## [PROBLEM DESCRIPTION]
Go through the data below and copy each line that includes "item".
----- TASK MATERIAL
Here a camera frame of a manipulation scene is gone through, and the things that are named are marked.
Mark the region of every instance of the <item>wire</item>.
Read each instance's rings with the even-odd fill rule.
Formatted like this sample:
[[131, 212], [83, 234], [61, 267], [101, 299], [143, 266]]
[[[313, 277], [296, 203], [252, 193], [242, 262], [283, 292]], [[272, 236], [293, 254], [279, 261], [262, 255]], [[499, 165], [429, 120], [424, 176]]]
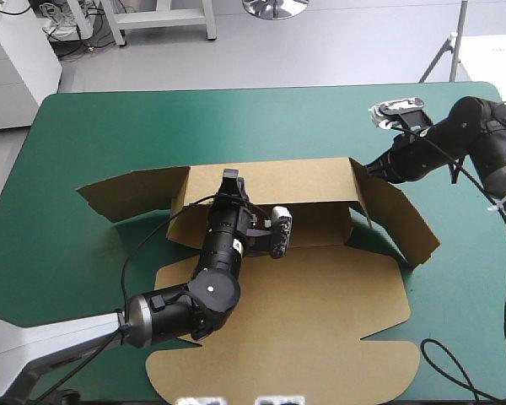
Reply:
[[236, 202], [245, 203], [249, 207], [254, 208], [257, 211], [259, 211], [260, 213], [262, 213], [265, 218], [267, 218], [267, 219], [270, 218], [268, 216], [267, 212], [264, 209], [262, 209], [261, 207], [259, 207], [259, 206], [255, 205], [255, 204], [251, 203], [249, 200], [245, 200], [244, 198], [240, 198], [240, 197], [228, 196], [228, 195], [225, 195], [225, 194], [213, 194], [212, 196], [206, 196], [206, 197], [200, 198], [200, 199], [196, 200], [195, 202], [192, 202], [192, 203], [186, 205], [185, 207], [183, 207], [183, 209], [181, 209], [177, 213], [174, 213], [173, 215], [171, 215], [164, 222], [162, 222], [161, 224], [159, 224], [158, 226], [156, 226], [137, 246], [135, 246], [135, 248], [133, 248], [133, 250], [131, 251], [131, 253], [129, 254], [129, 256], [126, 258], [126, 260], [124, 261], [124, 264], [123, 264], [123, 266], [121, 268], [120, 287], [121, 287], [121, 292], [122, 292], [122, 298], [124, 300], [124, 319], [125, 319], [126, 323], [127, 323], [128, 319], [129, 319], [128, 318], [129, 317], [129, 313], [128, 313], [128, 308], [127, 308], [128, 307], [127, 301], [129, 299], [128, 299], [127, 287], [126, 287], [126, 272], [127, 272], [127, 266], [129, 265], [130, 261], [137, 255], [138, 251], [150, 239], [152, 239], [155, 234], [157, 234], [163, 227], [165, 227], [165, 225], [168, 225], [170, 223], [170, 221], [172, 221], [173, 219], [175, 219], [178, 216], [182, 215], [183, 213], [189, 211], [190, 209], [192, 209], [193, 207], [199, 205], [200, 203], [203, 203], [203, 202], [205, 202], [207, 200], [210, 200], [212, 198], [226, 198], [228, 200], [233, 200], [233, 201], [236, 201]]
[[12, 13], [10, 11], [3, 11], [0, 9], [0, 14], [6, 14], [6, 15], [21, 15], [21, 14], [25, 14], [25, 13], [28, 13], [30, 10], [32, 9], [32, 5], [30, 4], [30, 2], [28, 2], [28, 7], [25, 8], [23, 11], [19, 11], [17, 13]]
[[[407, 130], [405, 128], [396, 128], [396, 127], [393, 127], [392, 129], [394, 130], [397, 130], [397, 131], [402, 131], [404, 133], [407, 133], [407, 134], [410, 134], [412, 136], [414, 136], [416, 139], [420, 139], [424, 142], [427, 142], [431, 147], [433, 147], [434, 149], [436, 149], [439, 153], [441, 153], [446, 159], [449, 160], [449, 162], [454, 165], [461, 173], [463, 173], [471, 182], [472, 184], [474, 184], [474, 186], [476, 186], [476, 188], [480, 191], [480, 193], [492, 204], [492, 205], [495, 205], [495, 201], [493, 200], [493, 198], [487, 193], [487, 191], [483, 188], [483, 186], [478, 182], [478, 180], [473, 176], [471, 175], [459, 162], [457, 162], [457, 160], [455, 158], [453, 158], [452, 156], [450, 156], [448, 153], [446, 153], [443, 149], [441, 149], [436, 143], [432, 142], [430, 139], [427, 139], [426, 137], [421, 137], [419, 134], [417, 134], [416, 132], [414, 131], [411, 131], [411, 130]], [[503, 219], [503, 222], [504, 224], [506, 225], [506, 213], [501, 209], [501, 210], [498, 210], [498, 213], [500, 214], [501, 218]], [[506, 297], [505, 297], [505, 300], [504, 300], [504, 319], [503, 319], [503, 331], [504, 331], [504, 338], [506, 339]], [[451, 380], [452, 382], [456, 383], [457, 385], [459, 386], [463, 386], [464, 388], [466, 388], [467, 390], [475, 393], [473, 390], [475, 390], [475, 388], [473, 387], [472, 384], [469, 384], [468, 386], [464, 383], [462, 383], [461, 381], [456, 381], [456, 379], [452, 376], [448, 377], [447, 376], [447, 373], [445, 373], [444, 371], [442, 371], [442, 369], [440, 369], [436, 364], [433, 363], [433, 361], [431, 361], [430, 359], [427, 358], [427, 355], [425, 354], [425, 350], [424, 350], [424, 346], [423, 344], [424, 343], [427, 343], [431, 341], [431, 343], [437, 343], [454, 361], [455, 363], [458, 365], [458, 367], [460, 367], [460, 370], [462, 369], [462, 367], [460, 366], [459, 362], [455, 359], [455, 357], [453, 356], [453, 354], [451, 354], [451, 352], [445, 347], [442, 345], [442, 343], [440, 342], [437, 342], [437, 341], [434, 341], [433, 339], [425, 339], [424, 341], [422, 341], [422, 353], [424, 355], [424, 358], [426, 358], [427, 362], [437, 371], [439, 372], [442, 376], [444, 376], [445, 378], [448, 378], [449, 380]]]
[[127, 8], [124, 6], [124, 2], [122, 0], [118, 0], [118, 3], [121, 5], [121, 7], [124, 9], [124, 12], [127, 14]]
[[[456, 378], [454, 378], [452, 375], [448, 374], [446, 371], [442, 370], [440, 367], [438, 367], [428, 356], [428, 353], [426, 352], [426, 344], [427, 343], [432, 343], [432, 344], [436, 344], [437, 346], [439, 346], [446, 354], [448, 354], [448, 356], [452, 359], [452, 361], [455, 363], [455, 365], [457, 365], [457, 368], [460, 370], [461, 374], [465, 377], [465, 380], [467, 382], [467, 384], [457, 380]], [[481, 395], [482, 397], [485, 397], [491, 401], [496, 401], [496, 402], [503, 402], [502, 399], [498, 399], [496, 397], [493, 397], [492, 395], [489, 395], [487, 394], [486, 392], [483, 392], [483, 391], [480, 391], [480, 390], [477, 390], [474, 385], [472, 384], [472, 381], [471, 379], [469, 378], [468, 374], [466, 373], [465, 369], [463, 368], [463, 366], [461, 365], [461, 363], [457, 360], [457, 358], [448, 350], [448, 348], [446, 348], [441, 342], [439, 342], [438, 340], [435, 340], [435, 339], [431, 339], [431, 338], [428, 338], [428, 339], [424, 339], [422, 340], [422, 343], [420, 344], [420, 350], [422, 351], [422, 355], [423, 357], [425, 358], [425, 360], [429, 363], [429, 365], [431, 367], [433, 367], [435, 369], [435, 371], [437, 371], [439, 374], [441, 374], [443, 377], [447, 378], [448, 380], [452, 381], [454, 384], [457, 384], [458, 386], [461, 386], [463, 388], [465, 388], [466, 390], [472, 392], [474, 394], [474, 399], [475, 399], [475, 402], [476, 403], [479, 403], [480, 402], [480, 398], [478, 395]]]
[[81, 369], [83, 369], [88, 363], [90, 363], [93, 359], [95, 359], [98, 354], [100, 354], [103, 350], [111, 344], [116, 336], [120, 333], [120, 328], [116, 329], [89, 357], [86, 358], [83, 363], [79, 364], [77, 367], [75, 367], [73, 370], [71, 370], [69, 373], [67, 373], [65, 376], [63, 376], [56, 384], [54, 384], [51, 388], [43, 392], [41, 395], [39, 395], [32, 403], [31, 405], [37, 405], [41, 401], [43, 401], [46, 397], [48, 397], [50, 394], [52, 394], [59, 386], [64, 384], [66, 381], [68, 381], [70, 378], [72, 378], [74, 375], [76, 375]]

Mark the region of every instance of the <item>flattened cardboard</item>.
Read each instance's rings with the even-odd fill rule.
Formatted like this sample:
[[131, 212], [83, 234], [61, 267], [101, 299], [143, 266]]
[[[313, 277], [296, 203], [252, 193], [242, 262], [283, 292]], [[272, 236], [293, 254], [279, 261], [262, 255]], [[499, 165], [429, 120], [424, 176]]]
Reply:
[[[344, 244], [352, 232], [348, 207], [386, 227], [412, 267], [428, 260], [439, 241], [416, 209], [396, 188], [370, 179], [349, 158], [282, 160], [139, 170], [78, 189], [98, 213], [117, 222], [155, 209], [173, 213], [215, 193], [223, 169], [245, 178], [250, 200], [261, 206], [287, 206], [293, 214], [292, 247]], [[167, 237], [200, 248], [210, 202], [173, 221]]]
[[[197, 257], [164, 267], [156, 289], [186, 282]], [[417, 372], [409, 342], [363, 341], [410, 316], [401, 274], [387, 256], [346, 246], [246, 258], [242, 296], [203, 348], [159, 351], [148, 377], [167, 400], [304, 395], [308, 404], [388, 402]]]

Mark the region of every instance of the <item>robotic arm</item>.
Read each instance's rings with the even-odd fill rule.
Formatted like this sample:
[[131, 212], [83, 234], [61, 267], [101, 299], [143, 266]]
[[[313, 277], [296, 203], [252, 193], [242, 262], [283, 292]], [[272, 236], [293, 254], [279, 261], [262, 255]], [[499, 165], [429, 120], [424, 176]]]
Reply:
[[465, 97], [437, 124], [423, 108], [422, 100], [411, 98], [388, 101], [370, 110], [377, 126], [401, 129], [403, 133], [366, 166], [368, 173], [390, 183], [402, 183], [420, 180], [448, 165], [455, 182], [458, 170], [446, 154], [460, 164], [468, 155], [486, 193], [498, 200], [506, 214], [506, 103]]
[[24, 405], [39, 377], [61, 365], [108, 347], [137, 348], [187, 334], [195, 340], [220, 329], [240, 299], [243, 256], [284, 256], [292, 216], [275, 207], [257, 229], [244, 179], [225, 170], [208, 215], [199, 262], [188, 283], [132, 297], [123, 312], [17, 327], [0, 319], [0, 403]]

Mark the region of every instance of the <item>zip tie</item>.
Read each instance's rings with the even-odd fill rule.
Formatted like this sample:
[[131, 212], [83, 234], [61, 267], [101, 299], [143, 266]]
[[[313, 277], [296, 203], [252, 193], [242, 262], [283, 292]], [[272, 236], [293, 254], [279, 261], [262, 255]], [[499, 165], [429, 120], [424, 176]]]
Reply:
[[497, 204], [492, 205], [491, 207], [487, 207], [487, 211], [500, 211], [501, 209], [504, 209], [504, 204], [506, 203], [506, 196], [497, 202]]

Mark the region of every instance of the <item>green tabletop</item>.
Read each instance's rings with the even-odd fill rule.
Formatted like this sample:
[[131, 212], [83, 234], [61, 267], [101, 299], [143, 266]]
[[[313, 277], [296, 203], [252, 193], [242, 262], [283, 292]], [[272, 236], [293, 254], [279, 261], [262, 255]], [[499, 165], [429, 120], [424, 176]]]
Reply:
[[[53, 95], [40, 108], [0, 197], [0, 317], [26, 325], [121, 306], [121, 264], [164, 213], [114, 226], [75, 192], [79, 186], [167, 165], [331, 156], [368, 163], [395, 135], [374, 128], [371, 105], [419, 96], [437, 121], [465, 95], [499, 100], [484, 83]], [[355, 229], [352, 246], [399, 260], [412, 308], [408, 322], [372, 338], [438, 338], [476, 387], [506, 396], [502, 223], [466, 179], [450, 185], [447, 169], [401, 188], [442, 246], [411, 273], [383, 232]], [[130, 293], [151, 289], [160, 267], [193, 254], [158, 235], [130, 267]], [[84, 399], [155, 399], [144, 362], [161, 348], [105, 352], [65, 387], [80, 390]], [[38, 392], [63, 373], [47, 375]], [[470, 397], [422, 361], [400, 399]]]
----------
## [SOLVED PROBLEM]
Mark the region of every instance of the <item>wire</item>.
Mark the region of every instance of the <item>flattened cardboard</item>.
Mark the region of every instance of the <item>robotic arm</item>.
Mark the region of every instance of the <item>zip tie</item>.
Mark the region of every instance of the <item>green tabletop</item>.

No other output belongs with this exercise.